Thaynara Barreto, 26, que também é moradora do Salsa, tem notado retrocessos nas condições de vida em sua comunidade: “Com toda a situação da pandemia, mais pessoas na favela ficaram desempregadas, então a situação é bem diferente de três, quatro anos atrás”. Thaynara acredita que políticas públicas voltadas à geração de empregos são fundamentais para alcançar as metas: “para redução da pobreza na favela, o governo deveria criar mais empregos e mais oportunidades para as pessoas daqui. Não só empregos de base, precisamos desenvolver cursos e programas para as pessoas da favela terem oportunidades melhores. Primeiro temos que mudar o governo. Enquanto o Estado não vir a favela como um lugar de pessoas de bem, a pobreza vai reinar.”

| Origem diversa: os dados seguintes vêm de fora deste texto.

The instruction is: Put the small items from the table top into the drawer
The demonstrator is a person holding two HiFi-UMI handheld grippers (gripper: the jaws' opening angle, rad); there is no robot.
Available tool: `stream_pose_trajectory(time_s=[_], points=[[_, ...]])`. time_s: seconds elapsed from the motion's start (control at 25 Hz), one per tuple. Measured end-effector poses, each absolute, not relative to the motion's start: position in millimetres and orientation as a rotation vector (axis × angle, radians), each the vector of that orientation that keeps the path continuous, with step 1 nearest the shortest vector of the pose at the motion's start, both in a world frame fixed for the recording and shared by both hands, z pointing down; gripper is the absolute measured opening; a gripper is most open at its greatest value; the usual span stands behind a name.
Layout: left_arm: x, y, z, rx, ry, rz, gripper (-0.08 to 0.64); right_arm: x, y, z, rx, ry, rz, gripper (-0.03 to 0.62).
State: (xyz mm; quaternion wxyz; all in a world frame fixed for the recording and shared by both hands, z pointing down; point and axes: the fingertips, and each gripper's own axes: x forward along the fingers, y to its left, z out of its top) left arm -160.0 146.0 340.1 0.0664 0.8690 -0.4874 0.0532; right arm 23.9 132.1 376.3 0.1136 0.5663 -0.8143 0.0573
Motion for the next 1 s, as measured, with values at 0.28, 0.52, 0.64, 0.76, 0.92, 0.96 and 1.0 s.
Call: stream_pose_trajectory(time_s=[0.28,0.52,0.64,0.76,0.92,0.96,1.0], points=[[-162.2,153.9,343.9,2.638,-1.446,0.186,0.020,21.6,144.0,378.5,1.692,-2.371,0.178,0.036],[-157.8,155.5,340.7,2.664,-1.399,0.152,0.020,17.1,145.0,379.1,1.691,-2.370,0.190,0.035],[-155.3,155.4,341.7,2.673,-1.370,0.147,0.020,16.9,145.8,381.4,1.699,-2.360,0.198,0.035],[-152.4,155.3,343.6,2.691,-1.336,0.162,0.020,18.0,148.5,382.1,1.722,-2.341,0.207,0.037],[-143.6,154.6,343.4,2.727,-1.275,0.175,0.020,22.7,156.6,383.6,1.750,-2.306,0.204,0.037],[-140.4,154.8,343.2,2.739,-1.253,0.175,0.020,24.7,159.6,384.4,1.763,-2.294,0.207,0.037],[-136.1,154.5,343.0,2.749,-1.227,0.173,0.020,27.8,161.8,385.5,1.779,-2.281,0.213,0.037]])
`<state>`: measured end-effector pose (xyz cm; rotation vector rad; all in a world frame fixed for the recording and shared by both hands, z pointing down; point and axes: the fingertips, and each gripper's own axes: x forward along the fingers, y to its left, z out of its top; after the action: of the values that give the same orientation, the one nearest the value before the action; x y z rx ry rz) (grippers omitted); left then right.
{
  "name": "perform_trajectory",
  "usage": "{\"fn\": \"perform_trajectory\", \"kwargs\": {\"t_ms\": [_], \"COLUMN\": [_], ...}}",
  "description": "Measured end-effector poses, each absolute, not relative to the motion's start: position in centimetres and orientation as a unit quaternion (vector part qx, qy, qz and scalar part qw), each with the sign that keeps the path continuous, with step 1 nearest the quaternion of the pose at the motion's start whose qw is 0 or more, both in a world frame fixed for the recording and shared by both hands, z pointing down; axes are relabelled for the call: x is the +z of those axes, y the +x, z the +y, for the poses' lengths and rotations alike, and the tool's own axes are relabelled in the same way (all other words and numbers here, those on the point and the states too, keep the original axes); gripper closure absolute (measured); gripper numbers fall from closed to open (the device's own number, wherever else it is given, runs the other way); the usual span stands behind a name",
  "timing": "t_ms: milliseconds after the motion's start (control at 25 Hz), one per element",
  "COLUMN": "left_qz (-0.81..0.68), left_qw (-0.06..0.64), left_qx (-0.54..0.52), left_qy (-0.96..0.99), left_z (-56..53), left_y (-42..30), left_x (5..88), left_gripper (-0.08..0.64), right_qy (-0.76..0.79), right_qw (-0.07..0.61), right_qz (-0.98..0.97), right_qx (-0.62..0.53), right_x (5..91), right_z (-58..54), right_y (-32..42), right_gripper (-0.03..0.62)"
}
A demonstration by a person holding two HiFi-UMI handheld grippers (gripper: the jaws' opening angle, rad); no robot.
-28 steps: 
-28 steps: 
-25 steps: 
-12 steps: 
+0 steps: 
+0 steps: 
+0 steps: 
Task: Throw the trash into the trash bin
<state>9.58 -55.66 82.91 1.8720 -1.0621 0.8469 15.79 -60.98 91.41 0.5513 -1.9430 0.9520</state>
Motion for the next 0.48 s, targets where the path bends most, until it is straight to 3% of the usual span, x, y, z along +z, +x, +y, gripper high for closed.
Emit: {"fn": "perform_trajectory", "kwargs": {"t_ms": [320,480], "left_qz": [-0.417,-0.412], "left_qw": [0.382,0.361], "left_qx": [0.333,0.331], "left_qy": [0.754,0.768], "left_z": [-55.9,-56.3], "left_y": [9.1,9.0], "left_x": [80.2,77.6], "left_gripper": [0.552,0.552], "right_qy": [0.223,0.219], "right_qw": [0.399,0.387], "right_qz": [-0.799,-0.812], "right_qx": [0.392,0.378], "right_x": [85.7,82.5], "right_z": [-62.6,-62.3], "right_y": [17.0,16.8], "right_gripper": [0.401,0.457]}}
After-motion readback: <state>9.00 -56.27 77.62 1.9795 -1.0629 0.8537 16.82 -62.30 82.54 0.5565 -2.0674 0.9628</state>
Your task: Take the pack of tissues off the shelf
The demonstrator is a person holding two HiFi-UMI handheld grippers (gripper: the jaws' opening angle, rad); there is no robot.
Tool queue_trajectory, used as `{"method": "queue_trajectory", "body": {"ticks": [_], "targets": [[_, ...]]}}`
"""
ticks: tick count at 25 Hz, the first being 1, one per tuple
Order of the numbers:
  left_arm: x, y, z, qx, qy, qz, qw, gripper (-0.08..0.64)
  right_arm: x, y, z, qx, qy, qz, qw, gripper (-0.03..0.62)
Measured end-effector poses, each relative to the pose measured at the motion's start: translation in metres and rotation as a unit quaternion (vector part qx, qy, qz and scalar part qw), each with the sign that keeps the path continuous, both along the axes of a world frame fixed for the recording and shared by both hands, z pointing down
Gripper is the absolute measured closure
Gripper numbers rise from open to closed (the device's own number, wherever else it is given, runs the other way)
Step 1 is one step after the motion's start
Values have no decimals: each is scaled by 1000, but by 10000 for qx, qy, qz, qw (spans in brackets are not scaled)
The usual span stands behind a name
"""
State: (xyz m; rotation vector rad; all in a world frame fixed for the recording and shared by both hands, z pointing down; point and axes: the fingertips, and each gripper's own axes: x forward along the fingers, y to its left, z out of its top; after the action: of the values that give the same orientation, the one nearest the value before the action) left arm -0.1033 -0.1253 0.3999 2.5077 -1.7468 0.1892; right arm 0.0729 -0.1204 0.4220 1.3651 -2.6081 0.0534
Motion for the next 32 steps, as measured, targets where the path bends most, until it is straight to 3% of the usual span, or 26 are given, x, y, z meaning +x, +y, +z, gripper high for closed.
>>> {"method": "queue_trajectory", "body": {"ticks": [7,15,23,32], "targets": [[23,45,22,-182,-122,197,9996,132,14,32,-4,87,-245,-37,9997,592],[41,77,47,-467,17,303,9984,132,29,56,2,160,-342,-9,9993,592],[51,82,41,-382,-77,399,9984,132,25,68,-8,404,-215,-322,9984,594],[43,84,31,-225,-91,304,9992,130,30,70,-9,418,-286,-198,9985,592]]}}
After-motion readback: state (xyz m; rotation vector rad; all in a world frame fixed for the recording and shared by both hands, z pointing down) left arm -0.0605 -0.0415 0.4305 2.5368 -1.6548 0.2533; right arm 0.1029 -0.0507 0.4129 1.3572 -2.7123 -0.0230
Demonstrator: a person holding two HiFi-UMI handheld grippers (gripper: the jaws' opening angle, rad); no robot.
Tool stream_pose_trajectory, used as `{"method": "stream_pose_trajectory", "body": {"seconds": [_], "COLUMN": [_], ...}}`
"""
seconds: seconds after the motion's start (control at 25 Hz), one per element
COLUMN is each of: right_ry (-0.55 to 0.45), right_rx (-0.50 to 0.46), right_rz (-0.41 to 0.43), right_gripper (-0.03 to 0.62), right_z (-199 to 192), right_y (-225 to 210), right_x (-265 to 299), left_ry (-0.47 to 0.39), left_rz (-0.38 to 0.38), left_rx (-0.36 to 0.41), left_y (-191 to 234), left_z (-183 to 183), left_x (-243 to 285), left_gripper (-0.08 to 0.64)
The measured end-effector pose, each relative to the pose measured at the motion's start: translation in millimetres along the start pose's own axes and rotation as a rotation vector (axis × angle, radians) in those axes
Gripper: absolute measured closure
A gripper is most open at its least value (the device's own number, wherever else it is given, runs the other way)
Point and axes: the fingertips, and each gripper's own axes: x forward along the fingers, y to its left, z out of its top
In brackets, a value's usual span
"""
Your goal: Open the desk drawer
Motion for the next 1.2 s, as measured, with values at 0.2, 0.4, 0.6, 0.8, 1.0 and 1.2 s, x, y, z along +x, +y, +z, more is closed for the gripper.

Assim como Andressa e Thaynara, Marcio é um jovem morador da Maré e representa toda uma geração que cresceu sonhando com melhores condições de vida, mas que agora se vê diante da escassez de oportunidades: “eu era articulador no Projeto Caminho Melhor Jovem (CMJ) do governo do estado do Rio de Janeiro, cuja ideia era trazer o jovem que estava na rua e que estava sucumbindo ao tráfico para dentro do projeto e dar um futuro adequado a ele. Hoje eu não vejo oportunidades, eu não vejo nada.
Mas não é por falta de dinheiro ou somente por falta dele… A plataforma do Banco Nacional do Desenvolvimento (BNDES) para o cumprimento das ODS’s no Brasil informa um investimento de mais de R$808 bilhões. Enquanto o dinheiro vai, vem e some, o Portal Sustainable Development Report (em tradução do inglês, Relatório do Desenvolvimento Sustentável) aponta o Brasil na 53ª posição no ranking de cumprimento de todas as ODS’s, atrás de países como Vietnã e Tailândia num total de 193 países avaliados.
Quem não pode esperar subida ou descida de ranking é a fome. Andressa e quem a acompanha na luta acreditam que é possível virar este jogo: “Você vê como eles estão tratando o povo. Tem a operação, tem o coronavírus, tem a pobreza, a fome, a água, que não é potável. Então, tem que partir de nós a iniciativa. Nós levantamos alto a bandeira de que temos que plantar esperança para colher resistência. Existir enquanto favelado já é uma uma resistência.”